Locke, an orthoptist/instructor and team leader in IWK Health’s Visual Electrophysiology Laboratory in Halifax, Nova Scotia, Canada, discussed the issue of refining pediatric eye exams.

“We can streamline things and make the study 1% better by being more competent at assessing visual acuity, checking for binocular single vision, and by knowing what visual electrophysiology can do in this age group,” Locke said.


For vision to be normal, stimuli must travel through our optics to the retina, the retina to the optic nerve, and the optic nerve to the cortex.

“Acuity can be based on which aspects of the pathway are stimulated,” explains Locke.

To benchmark 20/20 vision in a baby, the test types and the visual acuity to be measured must be changed, Locke said.

“We need to switch to more detection-based acuity versus recognition,” he said.

In pre-verbal children, forced choice preferential viewing (FPL) tests like Cardiff and Teller aren’t the most accurate at detecting and managing amblyopia, he stressed.

Locke noted that it’s easy to get complacent with FPL tests and stop documenting those previously learned tests.

As a child achieves more visual milestones as they age from newborn to 1 year, the doctor may perform more complex tests.

Related: The Challenges of Examining Visual Fields in Children

“It does not mean that those tests taken during previous milestones are [when a child was younger] are no longer useful,” he explained. “They can add great qualitative aspects to your vision examination.”

Indeed, vision testing in infants should have more qualitative than quantitative assessments, Locke said.

A quantitative test like the FPL test serves as a measure of normal vision in infants and provides a value over time, he noted. That said, qualitative tests are quick to perform and can help detect asymmetry in vision, Locke said.

In terms of visual assessment tests, Locke pointed to research showing that optokinetic nystagmus induction methods are suboptimal in determining visual acuity thresholds.

He noted that they can be a good qualitative indicator of the visual pathway, as intact pursuit and saccadic centers are required, as well as normal cranial nerve innervation to the extraocular muscles.1

Related: Looking to the Future of Pediatric Ophthalmology

More recent research2 has suggested a strategy for a pediatric visual acuity study, Locke noted.

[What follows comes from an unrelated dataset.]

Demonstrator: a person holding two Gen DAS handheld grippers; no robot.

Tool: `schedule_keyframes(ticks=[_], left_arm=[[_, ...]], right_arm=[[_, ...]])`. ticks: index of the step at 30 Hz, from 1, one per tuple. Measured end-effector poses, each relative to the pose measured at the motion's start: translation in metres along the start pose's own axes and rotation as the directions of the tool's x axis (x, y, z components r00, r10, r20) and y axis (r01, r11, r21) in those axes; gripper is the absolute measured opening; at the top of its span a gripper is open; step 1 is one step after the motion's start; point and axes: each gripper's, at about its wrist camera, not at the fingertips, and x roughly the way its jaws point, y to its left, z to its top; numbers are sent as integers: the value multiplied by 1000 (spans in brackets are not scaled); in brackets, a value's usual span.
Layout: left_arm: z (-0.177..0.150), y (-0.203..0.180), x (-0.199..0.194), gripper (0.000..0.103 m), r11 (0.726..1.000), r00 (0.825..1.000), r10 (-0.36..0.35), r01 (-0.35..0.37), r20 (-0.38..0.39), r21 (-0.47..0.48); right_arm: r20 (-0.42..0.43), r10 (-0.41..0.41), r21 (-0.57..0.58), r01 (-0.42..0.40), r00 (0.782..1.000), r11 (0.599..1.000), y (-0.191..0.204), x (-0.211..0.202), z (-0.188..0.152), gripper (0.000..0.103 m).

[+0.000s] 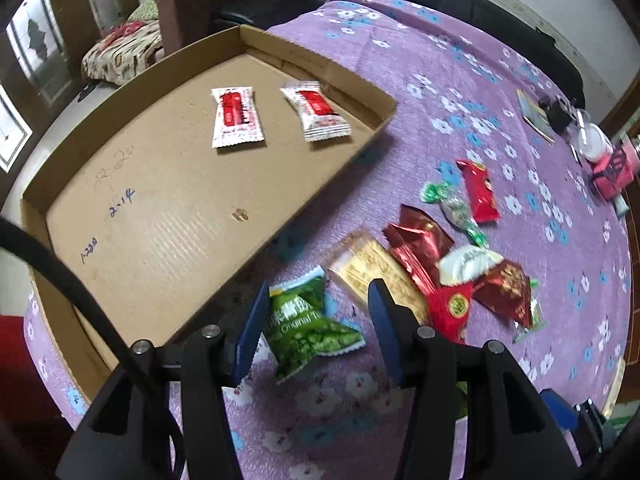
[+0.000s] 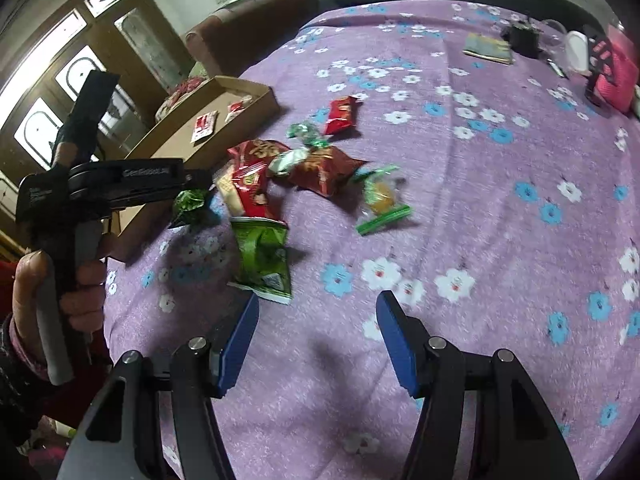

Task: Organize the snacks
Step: 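Grasp the green chip bag with the right gripper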

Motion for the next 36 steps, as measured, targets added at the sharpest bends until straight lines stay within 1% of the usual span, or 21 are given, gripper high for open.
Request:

“[The study authors] advised for best compliance to start with binocular visual acuity with Cardiff at 50cm, followed by induced tropia,” Locke said. “Once these are successfully completed, you can try monocular visual acuity at 50cm with your FPL Cardiff [test]. Their vision was to assess both FPL Cardiff at 50cm and induced tropia provides a more accurate visual assessment and allows practitioners to gain more information if they lose cooperation [from the pediatric patient].”

An informed assumption is made based on observational data and detection-based acuity with pediatric studies, Locke noted.

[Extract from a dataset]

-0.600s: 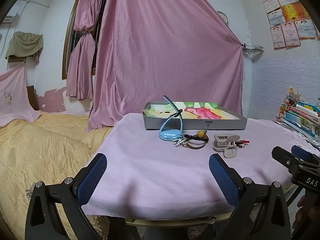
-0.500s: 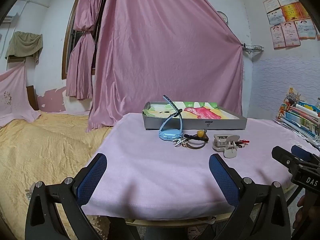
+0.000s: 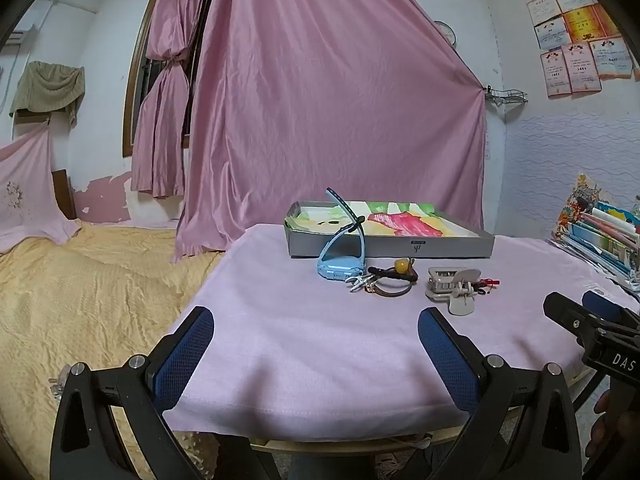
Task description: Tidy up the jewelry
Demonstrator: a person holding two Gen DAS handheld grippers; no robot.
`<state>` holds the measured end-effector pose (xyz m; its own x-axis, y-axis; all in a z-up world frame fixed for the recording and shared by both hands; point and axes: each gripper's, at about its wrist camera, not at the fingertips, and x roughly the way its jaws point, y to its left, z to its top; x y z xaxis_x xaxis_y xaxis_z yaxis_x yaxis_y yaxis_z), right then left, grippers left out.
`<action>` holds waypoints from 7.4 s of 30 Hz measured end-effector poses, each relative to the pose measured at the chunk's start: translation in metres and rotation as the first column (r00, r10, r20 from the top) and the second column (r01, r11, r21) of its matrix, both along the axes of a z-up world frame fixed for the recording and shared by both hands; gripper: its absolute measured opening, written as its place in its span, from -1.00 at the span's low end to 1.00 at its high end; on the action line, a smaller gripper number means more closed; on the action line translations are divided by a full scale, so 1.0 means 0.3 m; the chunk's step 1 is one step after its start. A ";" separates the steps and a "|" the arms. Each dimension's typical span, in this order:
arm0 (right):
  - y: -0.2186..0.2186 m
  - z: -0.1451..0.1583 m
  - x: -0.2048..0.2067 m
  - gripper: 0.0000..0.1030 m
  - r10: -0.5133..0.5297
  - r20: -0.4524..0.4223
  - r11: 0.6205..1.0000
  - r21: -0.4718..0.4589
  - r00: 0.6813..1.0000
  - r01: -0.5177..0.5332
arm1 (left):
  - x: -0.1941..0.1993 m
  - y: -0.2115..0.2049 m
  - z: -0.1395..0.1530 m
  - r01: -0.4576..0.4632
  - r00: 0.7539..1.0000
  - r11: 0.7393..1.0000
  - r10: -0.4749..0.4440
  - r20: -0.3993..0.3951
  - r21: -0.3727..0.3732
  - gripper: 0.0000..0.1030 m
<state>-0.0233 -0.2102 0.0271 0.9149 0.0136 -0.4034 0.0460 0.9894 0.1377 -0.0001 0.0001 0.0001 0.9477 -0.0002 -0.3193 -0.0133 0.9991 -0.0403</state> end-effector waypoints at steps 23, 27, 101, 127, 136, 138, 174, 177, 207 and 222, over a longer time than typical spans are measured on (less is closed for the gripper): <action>0.005 -0.001 0.000 0.98 -0.003 -0.007 1.000 -0.002 1.000 0.003 | -0.001 0.000 0.001 0.001 1.000 1.000 -0.001 -0.003 -0.002 0.99; 0.004 0.000 0.000 0.98 -0.003 -0.008 1.000 -0.002 1.000 0.003 | -0.001 0.000 0.001 0.001 1.000 1.000 -0.001 -0.004 -0.002 0.99; -0.004 0.072 0.062 0.98 0.029 0.034 0.999 -0.042 0.999 -0.027 | 0.100 0.020 0.035 0.045 0.999 0.998 -0.046 -0.029 -0.034 0.99; 0.110 0.013 0.403 0.69 0.182 -0.266 0.983 0.022 0.947 -0.183 | 0.475 0.095 0.065 0.113 0.959 0.977 -0.155 -0.239 -0.181 0.99; 0.134 -0.028 0.467 0.29 0.225 -0.345 0.974 0.056 0.911 -0.219 | 0.579 0.044 0.049 0.163 0.934 0.966 -0.216 -0.284 -0.200 0.66; 0.133 -0.029 0.476 0.28 0.228 -0.352 0.973 0.058 0.908 -0.223 | 0.597 0.033 0.045 0.173 0.929 0.964 -0.228 -0.290 -0.202 0.59; 0.105 0.005 0.491 0.06 0.343 -0.262 0.936 0.179 0.902 -0.304 | 0.600 0.035 0.117 0.198 0.939 0.961 -0.242 -0.243 -0.192 -0.78; 0.111 0.027 0.489 0.06 0.359 -0.242 0.930 0.175 0.902 -0.323 | 0.588 0.040 0.143 0.202 0.944 0.961 -0.243 -0.224 -0.190 -0.79; 0.156 0.008 0.961 0.06 0.325 -0.323 0.946 0.112 0.889 -0.305 | 0.920 0.091 0.085 0.124 0.945 0.951 -0.201 -0.258 -0.285 -0.78; 0.151 -0.008 0.967 0.21 0.322 -0.347 0.947 0.121 0.881 -0.298 | 0.900 0.050 0.069 0.151 0.935 0.962 -0.214 -0.282 -0.229 -0.40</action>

“If we try to make a comparison between detection-type acuity, such as forced choice preference, we’re probably overestimating the acuity, and it becomes challenging to detect mild to moderate levels of amblyopia,” he said. “Each detection type of acuity has demonstrated validity in assessing the pediatric population, but sensitivity in detecting amblyopia varies between tests. None seem as robust as crowding-based testing.”

Related: Managing a Changing Landscape of IRD Pediatric Cases

The goal should be to maximize visual examination by combining multiple methods of detection-based testing, not only to increase sensitivity, but also to gain more general, ocular health knowledge from the pediatric patient, Locke explained.

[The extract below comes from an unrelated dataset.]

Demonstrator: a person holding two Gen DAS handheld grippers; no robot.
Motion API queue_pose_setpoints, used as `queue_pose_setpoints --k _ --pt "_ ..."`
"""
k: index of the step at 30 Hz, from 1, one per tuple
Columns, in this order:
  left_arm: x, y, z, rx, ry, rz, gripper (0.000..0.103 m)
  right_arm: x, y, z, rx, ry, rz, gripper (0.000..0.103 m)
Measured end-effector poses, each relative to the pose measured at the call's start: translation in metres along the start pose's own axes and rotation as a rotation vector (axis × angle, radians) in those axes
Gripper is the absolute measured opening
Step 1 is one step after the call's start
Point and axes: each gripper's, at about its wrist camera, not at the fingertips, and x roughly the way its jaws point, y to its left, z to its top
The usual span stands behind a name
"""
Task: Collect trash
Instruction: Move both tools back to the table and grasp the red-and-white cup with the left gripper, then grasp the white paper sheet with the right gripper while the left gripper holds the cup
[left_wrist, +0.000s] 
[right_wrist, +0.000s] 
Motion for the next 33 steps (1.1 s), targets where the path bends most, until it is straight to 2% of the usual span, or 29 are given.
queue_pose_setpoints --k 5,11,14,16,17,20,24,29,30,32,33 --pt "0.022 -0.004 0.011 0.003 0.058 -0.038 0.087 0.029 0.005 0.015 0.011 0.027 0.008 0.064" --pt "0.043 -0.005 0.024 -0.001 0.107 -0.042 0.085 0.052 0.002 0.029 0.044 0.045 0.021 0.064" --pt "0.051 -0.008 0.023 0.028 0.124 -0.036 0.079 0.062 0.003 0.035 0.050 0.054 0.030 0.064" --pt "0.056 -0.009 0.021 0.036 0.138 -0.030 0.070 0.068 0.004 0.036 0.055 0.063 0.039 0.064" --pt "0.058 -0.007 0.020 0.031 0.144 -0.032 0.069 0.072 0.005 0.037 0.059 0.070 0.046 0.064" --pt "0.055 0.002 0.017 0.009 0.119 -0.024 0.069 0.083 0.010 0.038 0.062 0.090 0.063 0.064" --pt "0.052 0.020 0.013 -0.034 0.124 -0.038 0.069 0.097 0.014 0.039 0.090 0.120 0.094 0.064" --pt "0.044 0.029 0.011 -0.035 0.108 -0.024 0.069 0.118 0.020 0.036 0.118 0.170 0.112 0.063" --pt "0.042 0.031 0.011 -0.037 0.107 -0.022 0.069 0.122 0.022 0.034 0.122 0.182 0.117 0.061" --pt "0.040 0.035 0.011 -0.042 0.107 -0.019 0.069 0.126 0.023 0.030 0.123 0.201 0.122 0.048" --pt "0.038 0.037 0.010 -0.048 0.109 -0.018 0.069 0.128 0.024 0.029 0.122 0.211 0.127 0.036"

“Do as much as you can with binoculars” [assessment] while the child is comfortable with you, but at the same time you are extracting data,” he said.

The result of the FPL test should not be the only endpoint in an assessment of children’s vision, Locke emphasized.

“Make your exam 1% better by adding a qualitative measure to the mix,” he said.

And for those not using the FPL test, Locke recommended establishing a clinic-wide grading standard for fixation testing to help track amblyopia over time, noting that children don’t need to be old enough to verbally respond before assessing binocularity.

However, there are some objective methods that are used to get a sense of binoculars.

Related: It Takes A Village To Beat Children’s Visual System Diseases

“We can test motor fusion ability in infants and newer studies are coming up using the FPL test in stereopsis,” he said.

Detecting stereopsis will help guide a care plan and add confidence to visual acuity assessment, Locke noted.

The challenge with visual electrophysiology in pediatrics is that most tests require a baby or toddler being assessed to work together to obtain accurate results, making the tests not always practical, with the exception of the electroretinogram (ERG), which can be done under sedation, Locke said.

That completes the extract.